Photos David Reygondeau, Good Shoot, DR

Soir morne. Tu es seul, avachi dans ton sofa. Tellement perdu que tu ne sais plus depuis quand tu es seul. Cinq minutes ? Deux jours ? Un mois ? Soixante ans ? En fait, n’est-on pas seul toute sa vie, même quand on la traverse bien accompagné ?

Derrière les rideaux du salon, la Lune éclaire la rue comme en plein jour. Comme si un allumeur de réverbères céleste l’avait embrasé durant la nuit pour faire fuir les mauvais rêves et les hardes de brigands. Et tu ne peux pas dormir. Perdu entre deux mondes, il suffit pourtant de cette Pleine Lune pour que tu émerges du royaume d’Hadès et vainques le Cerbère afin de revenir parmi les vivants.

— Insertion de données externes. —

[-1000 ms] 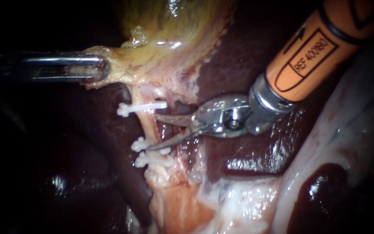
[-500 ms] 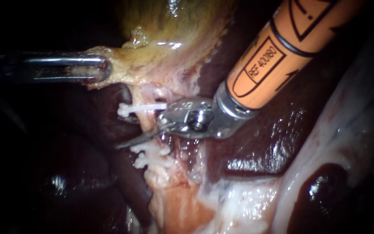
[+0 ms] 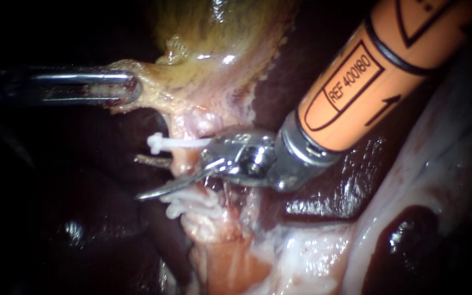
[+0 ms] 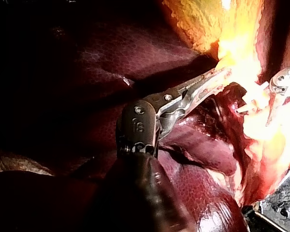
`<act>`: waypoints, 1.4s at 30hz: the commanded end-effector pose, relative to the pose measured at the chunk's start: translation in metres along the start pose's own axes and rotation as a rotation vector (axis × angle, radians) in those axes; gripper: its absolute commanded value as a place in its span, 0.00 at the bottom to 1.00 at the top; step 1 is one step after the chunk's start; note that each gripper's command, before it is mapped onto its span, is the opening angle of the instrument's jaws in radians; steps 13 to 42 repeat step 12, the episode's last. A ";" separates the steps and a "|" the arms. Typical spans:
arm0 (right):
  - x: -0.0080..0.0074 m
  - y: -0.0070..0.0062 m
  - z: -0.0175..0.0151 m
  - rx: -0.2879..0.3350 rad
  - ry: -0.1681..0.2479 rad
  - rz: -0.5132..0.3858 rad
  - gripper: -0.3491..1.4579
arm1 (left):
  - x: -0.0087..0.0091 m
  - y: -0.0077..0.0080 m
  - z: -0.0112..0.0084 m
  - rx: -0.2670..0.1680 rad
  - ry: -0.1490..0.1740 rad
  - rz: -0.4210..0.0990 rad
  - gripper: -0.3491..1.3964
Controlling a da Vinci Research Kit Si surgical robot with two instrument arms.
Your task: Go to the cutting position left tube
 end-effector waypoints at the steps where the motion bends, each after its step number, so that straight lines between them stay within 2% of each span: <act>1: 0.0000 0.0000 0.0000 0.000 -0.001 -0.001 0.96 | 0.0000 0.0000 0.0000 0.000 0.000 0.000 0.00; 12: -0.0003 0.0006 -0.0002 -0.001 -0.001 0.011 0.97 | 0.0000 0.0000 0.0000 0.000 0.000 0.000 0.00; 42: -0.0003 0.0006 -0.0002 -0.001 -0.001 0.011 0.97 | 0.0000 0.0000 0.0000 0.000 0.000 0.000 0.00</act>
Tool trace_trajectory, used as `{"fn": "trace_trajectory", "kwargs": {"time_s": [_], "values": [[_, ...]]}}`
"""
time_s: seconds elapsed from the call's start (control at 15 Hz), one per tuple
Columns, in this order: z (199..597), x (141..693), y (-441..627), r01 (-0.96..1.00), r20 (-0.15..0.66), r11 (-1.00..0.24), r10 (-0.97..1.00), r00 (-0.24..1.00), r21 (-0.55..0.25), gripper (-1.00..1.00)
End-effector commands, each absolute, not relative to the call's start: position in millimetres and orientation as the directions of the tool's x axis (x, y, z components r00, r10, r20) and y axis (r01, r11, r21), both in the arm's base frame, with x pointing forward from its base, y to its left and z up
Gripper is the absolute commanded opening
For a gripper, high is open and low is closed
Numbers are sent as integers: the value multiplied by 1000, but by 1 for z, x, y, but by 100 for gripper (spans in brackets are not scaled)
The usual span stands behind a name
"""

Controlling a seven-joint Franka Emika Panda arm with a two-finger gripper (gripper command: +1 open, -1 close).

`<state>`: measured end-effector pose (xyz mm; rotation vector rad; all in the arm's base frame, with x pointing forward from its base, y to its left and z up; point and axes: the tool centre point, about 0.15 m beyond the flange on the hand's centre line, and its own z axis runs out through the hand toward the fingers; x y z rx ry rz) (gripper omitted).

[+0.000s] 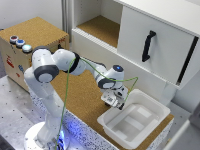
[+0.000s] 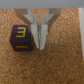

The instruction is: Push left the purple block

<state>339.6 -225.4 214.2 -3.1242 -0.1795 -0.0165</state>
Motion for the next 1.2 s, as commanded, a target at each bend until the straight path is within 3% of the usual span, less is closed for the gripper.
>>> {"fn": "trace_trajectory", "kwargs": {"time_s": [0.0, 0.73, 1.13], "values": [[203, 349, -189, 108, 40, -994, 107, 993, -11, -100], [200, 336, -142, 103, -6, -994, 103, 995, -26, -100], [210, 340, -118, 106, 19, -993, 106, 994, -41, -100]]}}
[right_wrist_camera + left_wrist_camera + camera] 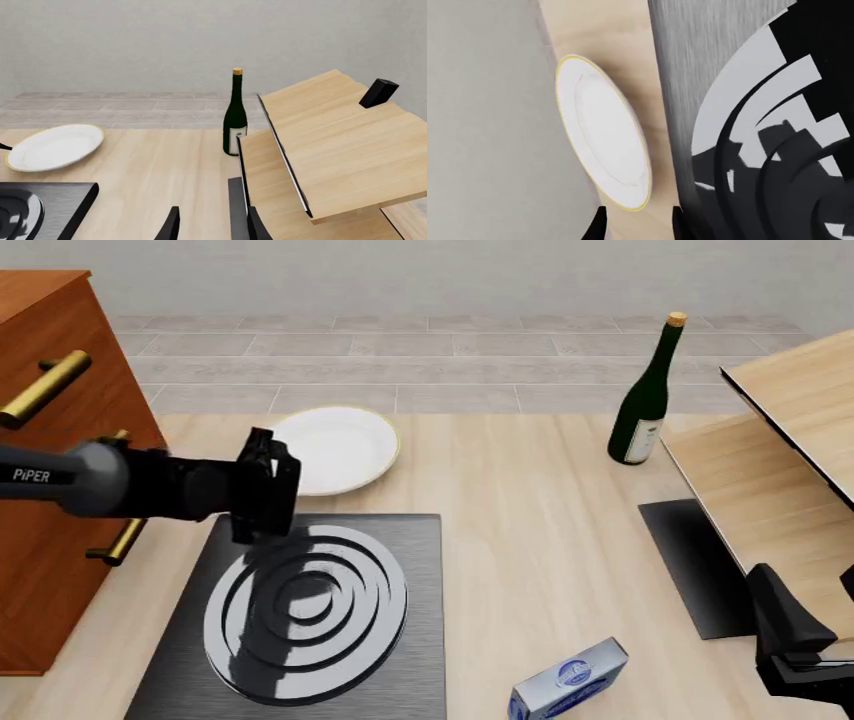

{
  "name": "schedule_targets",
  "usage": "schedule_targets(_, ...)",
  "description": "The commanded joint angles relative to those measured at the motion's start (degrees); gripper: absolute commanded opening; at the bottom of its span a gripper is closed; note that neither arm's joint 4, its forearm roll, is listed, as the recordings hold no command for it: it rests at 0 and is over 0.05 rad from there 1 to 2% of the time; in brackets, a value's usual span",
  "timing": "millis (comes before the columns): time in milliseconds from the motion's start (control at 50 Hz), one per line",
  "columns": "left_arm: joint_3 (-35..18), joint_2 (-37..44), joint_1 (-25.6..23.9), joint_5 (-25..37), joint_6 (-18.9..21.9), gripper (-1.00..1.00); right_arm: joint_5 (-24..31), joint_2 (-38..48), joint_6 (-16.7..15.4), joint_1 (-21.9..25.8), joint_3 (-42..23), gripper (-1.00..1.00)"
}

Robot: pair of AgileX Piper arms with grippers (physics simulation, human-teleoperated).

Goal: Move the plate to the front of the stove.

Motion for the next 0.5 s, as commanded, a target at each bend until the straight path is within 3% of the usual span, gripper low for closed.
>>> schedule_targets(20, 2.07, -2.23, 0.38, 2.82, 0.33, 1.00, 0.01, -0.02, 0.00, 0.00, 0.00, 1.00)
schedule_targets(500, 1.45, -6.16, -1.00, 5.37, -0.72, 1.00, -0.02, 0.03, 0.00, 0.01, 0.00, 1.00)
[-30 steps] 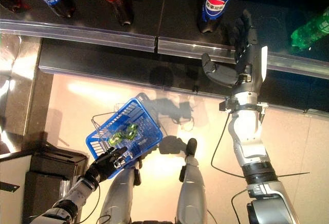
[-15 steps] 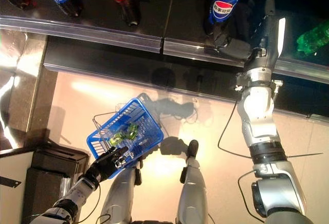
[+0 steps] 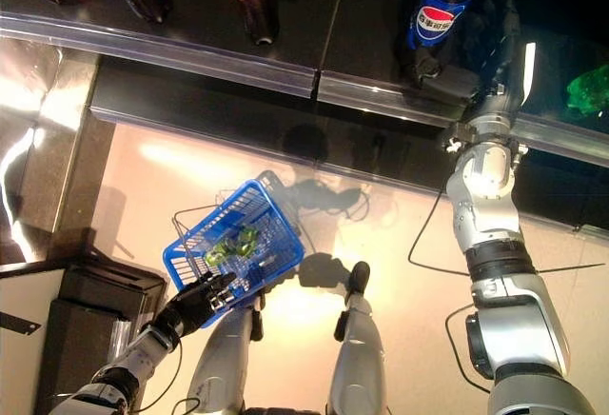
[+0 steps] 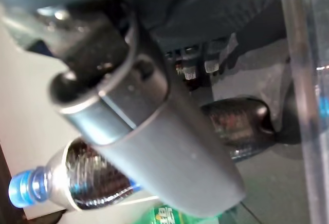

Tu te lèves et tu erres à pied, sans but, aux rayons de la Lune radieuse, tel un mort-vivant. Un appel de phare, à l’horizon, te redonne espoir. Tu fonces vers lui à tombeau ouvert, en faisant attention de ne pas tomber dedans. Cette lumière qui brille au loin, c’est tout ce qu’il te faut pour croire. Pour vivre.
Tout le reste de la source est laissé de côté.